Scheduled Maintenance: We are aware of an issue with Google, AOL, and Yahoo services as email providers which are blocking new registrations. We are trying to fix the issue and we have several internal and external support tickets in process to resolve the issue. Please see: viewtopic.php?t=158230

 

 

 

[Solved] How do you install the Nvidia Tesla drivers?

Need help with peripherals or devices?
Post Reply
Message
Author
kerryhall
Posts: 275
Joined: 2008-08-19 11:06
Has thanked: 3 times

[Solved] How do you install the Nvidia Tesla drivers?

#1 Post by kerryhall »

Debian 10.

nvidia-detect shows both my geforce and my tesla. Recommends nvidia-driver. According to this:
https://wiki.debian.org/NvidiaGraphicsDrivers

tesla drivers are supposedly included with the debian 10 nvidia-driver.

I install this, reboot, I'm on 418. nvidia-smi -L doesn't show the tesla. nvidia-detect shows it.

So I try to install the nvidia-tesla-418-driver from backports. Doing this causes the "regular" 470 driver to get installed from backports. What? Why? Reboot, nvidia-smi -L still doesn't show the tesla.

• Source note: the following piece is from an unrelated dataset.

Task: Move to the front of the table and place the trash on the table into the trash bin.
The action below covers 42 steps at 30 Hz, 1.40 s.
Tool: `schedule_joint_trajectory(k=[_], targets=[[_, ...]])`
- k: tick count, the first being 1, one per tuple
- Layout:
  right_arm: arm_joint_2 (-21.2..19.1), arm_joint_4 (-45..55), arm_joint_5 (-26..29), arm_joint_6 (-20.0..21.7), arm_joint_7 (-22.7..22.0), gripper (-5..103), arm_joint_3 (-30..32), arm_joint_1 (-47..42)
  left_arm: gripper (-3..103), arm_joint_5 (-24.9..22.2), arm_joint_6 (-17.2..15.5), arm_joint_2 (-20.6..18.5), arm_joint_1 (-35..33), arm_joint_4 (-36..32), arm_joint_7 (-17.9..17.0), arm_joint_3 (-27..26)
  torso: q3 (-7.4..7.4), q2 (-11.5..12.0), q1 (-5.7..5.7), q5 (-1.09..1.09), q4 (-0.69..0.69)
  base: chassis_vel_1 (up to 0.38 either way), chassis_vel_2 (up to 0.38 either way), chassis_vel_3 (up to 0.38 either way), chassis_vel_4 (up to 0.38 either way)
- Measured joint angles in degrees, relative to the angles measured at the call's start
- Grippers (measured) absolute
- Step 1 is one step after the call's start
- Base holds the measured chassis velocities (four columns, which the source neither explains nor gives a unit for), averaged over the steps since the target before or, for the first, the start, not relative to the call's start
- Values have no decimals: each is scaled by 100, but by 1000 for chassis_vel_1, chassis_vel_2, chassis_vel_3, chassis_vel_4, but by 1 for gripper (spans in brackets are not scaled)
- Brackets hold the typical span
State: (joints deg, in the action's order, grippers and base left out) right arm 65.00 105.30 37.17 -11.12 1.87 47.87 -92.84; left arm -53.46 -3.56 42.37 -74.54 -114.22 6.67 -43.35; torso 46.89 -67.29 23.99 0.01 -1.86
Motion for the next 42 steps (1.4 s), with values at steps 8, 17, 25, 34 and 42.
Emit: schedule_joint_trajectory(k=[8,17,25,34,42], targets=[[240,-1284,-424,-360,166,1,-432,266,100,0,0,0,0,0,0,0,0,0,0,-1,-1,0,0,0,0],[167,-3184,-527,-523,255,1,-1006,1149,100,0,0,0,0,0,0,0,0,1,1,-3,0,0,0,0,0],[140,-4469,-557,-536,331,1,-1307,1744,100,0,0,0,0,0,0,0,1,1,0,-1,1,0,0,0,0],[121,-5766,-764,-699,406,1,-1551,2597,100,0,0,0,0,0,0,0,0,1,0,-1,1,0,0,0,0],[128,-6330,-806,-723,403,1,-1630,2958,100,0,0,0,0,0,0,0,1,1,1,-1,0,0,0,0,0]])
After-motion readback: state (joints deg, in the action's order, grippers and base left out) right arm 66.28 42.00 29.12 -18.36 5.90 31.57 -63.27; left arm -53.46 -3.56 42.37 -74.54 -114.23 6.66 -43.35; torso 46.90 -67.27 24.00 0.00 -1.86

Ok, maybe the tesla driver version number has to match the "regular" driver version?

Code: Select all

sudo apt install -t buster-backports nvidia-tesla-470-driver          
                                                                                                                        
Reading package lists... Done
Building dependency tree       
Reading state information... Done
Some packages could not be installed. This may mean that you have
requested an impossible situation or if you are using the unstable
distribution that some required packages have not yet been created
or been moved out of Incoming.
The following information may help to resolve the situation:

The following packages have unmet dependencies:
 nvidia-tesla-470-driver : Depends: nvidia-tesla-470-driver-libs (= 470.141.03-1~deb11u1~bpo10+1) but it is not going to be installed
                           Depends: nvidia-tesla-470-driver-bin (= 470.141.03-1~deb11u1~bpo10+1) but it is not going to be installed
                           Depends: xserver-xorg-video-nvidia-tesla-470 (= 470.141.03-1~deb11u1~bpo10+1) but it is not going to be installed
                           Depends: nvidia-tesla-470-kernel-dkms (= 470.141.03-1~deb11u1~bpo10+1) but it is not going to be installed or
                                    nvidia-tesla-470-kernel-470.141.03
E: Unable to correct problems, you have held broken packages.
Looks like the tesla xorg package conflicts with the "regular" xorg package? Why? Do you need both? Or just one or the other? If you have a tesla and a geforce, which one do you need?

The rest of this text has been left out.